AYS - if you wrote those calls you can now buy them back and lock in about 2 qtrs of dividend equivalent. If BBT gets a couple of point rally into earnings you can wash, rinse, repeat.....
My track record of bbt earning projection has been lousy. The consensus for this qtr. is $.49, nickel higher than last qtr. Over the last several years, bbt earnings have been slightly positive vs. estimate.
Selling puts and covered calls is a good strategy given bbt business and financial risk. However, I would keep a core portfolio because one of these days bbt will break out even in an environment of weak economic growth.
Many variables which could result in a positive surprise in earnings this qtr. so as we get closer to earnings, I think I'll cut back on day trading.
What are the positives?
First, bbt has $22 billion plus of gse of mortgage backed securities. At 6/30/11, the yield was around 1.7%, so the prices of these securities have increased substantially this qtr. Bbt would be a fool not to cash in on their profits. Take the proceeds and invest in munis or buy back some of their long term debt or even the debt of some of their competitors.
Profit could be several hundred million dollars.
Second, last qtr. the provision was 118 bsp. I think it will drop at least 20 bsp ($60 million pretax) this qtr given their credit metrics. Adc write-offs are just about done.
Third, I sincerely hope that the valuation allowance hit is over with. Come on now. 54% mark on reos at 6/30/11. $145 million bomb last qtr. hurt and I'm tired of it seeing this repeatedly qtr. after qtr. No excuse.

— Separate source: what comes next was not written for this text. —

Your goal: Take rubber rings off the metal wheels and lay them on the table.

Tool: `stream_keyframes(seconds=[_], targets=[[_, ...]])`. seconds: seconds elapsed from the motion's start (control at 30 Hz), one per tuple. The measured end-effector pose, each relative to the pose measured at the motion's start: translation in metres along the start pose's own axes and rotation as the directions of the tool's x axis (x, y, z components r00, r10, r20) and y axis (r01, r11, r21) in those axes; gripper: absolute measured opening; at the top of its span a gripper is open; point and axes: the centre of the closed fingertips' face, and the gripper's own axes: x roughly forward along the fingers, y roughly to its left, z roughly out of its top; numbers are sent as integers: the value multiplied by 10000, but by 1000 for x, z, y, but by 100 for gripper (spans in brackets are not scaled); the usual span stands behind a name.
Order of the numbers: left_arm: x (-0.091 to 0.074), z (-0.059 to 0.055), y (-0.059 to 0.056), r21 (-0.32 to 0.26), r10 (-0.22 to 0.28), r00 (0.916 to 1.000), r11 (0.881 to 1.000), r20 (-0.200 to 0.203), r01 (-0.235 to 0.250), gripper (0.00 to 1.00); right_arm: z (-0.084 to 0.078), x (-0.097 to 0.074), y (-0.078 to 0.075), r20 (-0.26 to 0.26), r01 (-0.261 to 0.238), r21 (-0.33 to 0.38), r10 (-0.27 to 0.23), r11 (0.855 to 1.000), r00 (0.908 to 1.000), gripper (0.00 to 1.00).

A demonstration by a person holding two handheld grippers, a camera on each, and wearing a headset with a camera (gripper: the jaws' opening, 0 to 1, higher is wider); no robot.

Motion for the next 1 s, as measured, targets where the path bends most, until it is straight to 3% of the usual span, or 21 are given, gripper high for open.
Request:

Fourth, deposits per the Fed data are booming. More investment securities but the yields stink on the gse stuff. Even so, I expect bbt deposits to boom in the third qtr.

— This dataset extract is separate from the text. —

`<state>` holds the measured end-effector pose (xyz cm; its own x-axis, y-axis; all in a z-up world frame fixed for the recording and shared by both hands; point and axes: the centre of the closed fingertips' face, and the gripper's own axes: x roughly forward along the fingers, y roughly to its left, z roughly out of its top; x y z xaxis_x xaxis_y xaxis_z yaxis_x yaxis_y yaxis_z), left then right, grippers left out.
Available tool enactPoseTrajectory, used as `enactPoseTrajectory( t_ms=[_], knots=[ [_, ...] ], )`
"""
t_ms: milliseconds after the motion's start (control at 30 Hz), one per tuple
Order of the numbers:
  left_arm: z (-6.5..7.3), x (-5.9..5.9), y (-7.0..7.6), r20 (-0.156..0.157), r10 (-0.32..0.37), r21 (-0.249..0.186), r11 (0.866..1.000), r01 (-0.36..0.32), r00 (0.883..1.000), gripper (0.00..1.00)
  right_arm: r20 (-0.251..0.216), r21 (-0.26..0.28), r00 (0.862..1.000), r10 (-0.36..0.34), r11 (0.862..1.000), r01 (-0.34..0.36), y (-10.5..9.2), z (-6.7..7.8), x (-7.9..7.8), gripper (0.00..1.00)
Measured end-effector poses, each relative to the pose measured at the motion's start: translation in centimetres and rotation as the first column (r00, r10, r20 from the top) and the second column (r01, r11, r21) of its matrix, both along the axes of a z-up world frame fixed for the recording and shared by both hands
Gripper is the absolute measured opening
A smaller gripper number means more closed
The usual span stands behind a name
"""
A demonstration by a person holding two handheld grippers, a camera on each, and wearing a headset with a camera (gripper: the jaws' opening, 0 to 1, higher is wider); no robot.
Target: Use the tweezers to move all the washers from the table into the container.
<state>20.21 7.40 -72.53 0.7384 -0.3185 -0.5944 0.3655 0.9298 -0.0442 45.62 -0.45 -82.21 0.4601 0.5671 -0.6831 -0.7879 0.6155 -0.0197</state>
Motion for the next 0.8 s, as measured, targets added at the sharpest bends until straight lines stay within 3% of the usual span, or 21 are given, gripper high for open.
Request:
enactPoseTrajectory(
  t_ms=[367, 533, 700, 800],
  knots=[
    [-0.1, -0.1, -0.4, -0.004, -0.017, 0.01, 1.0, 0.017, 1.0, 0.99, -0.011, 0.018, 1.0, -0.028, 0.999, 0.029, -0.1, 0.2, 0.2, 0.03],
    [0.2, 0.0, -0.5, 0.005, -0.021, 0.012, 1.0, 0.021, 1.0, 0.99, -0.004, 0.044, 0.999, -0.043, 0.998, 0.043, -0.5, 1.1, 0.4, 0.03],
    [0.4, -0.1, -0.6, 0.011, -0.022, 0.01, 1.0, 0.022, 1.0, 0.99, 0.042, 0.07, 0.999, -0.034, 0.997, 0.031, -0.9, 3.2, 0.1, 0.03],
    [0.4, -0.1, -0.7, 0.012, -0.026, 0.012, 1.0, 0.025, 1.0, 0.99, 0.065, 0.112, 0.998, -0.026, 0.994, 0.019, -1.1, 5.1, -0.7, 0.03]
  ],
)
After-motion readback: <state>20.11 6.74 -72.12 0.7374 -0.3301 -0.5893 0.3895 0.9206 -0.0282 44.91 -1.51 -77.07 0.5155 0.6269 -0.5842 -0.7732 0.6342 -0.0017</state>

Loans will be ok. Perhaps 1% growth for the quarter which will continue to be penalized by land runoff.
"Third, I sincerely hope that the valuation allowance hit is over with. Come on now. 54% mark on reos at 6/30/11. $145 million bomb last qtr. hurt and I'm tired of it seeing this repeatedly qtr. after qtr. No excuse."
Can't say you weren't warned about what happens with backend credit loss strategy. That was the traded off - save the shareholders from dilution vs continually blead losses through valuation marks depressing ROA - you don't two bites of the cherry both.
Agree it should start to ramp down now as long as inflow to NPA/REO slows.
I'M neutral on BBT now - its probably a reasonable entry if you want this bank. But C/JPM are better at these prices imo.
Did see that Keith Horowitz, Citigroup analyst, is predicting that BB&T will "beat the street" this quarter. Think he might be right (finally). Things are better in my area. Don't know about DC, Atlanta and Florida. Still wonder how much reserves will be used. I usually discount reserves when they are raised and when they are reduced.
"Looks like they can take out ~5B of the fixed rate trups and fixed rate debt to 2013 pretty easy for a saving of ~280MM/year or 70M/Q.
They have already announced they're take out $3.3 billion in trups in 2013. I think they pay interest of around $75 million per quarte just on the trups. Got a lot of long term debt - $23 billion and need to take it out when the opportunity is right. Until then, I would be putting some of the proceeds from their gse mbs stuff into say usb/pnc long term debt at the right time.
Banks need to start thinking outside the box and trash conventional thinking about gov't bonds. Absolutely no reason to hold mbs gse stuff paying 86 bsp on 5 year maturities. Interest rate risk is huge.
"Banks need to start thinking outside the box and trash conventional thinking about gov't bonds. Absolutely no reason to hold mbs gse stuff paying 86 bsp on 5 year maturities. Interest rate risk is huge."
Norm, I agree, and I am sure the banks do not like the risk adjusted returns...which is precisely by design. What the federal reserve desires is to induce the lenders to accept 4% risk on 30 year mortgages, while at the same time underwriting the collateral to valuations that are inflated. The banks have refused to do that (and I am not taking a position that this is a good or bad decision...). So what is the "out of the box' strategy that will give them the yield they need and satisfy the borrowers' demands for loans on terms they can meet?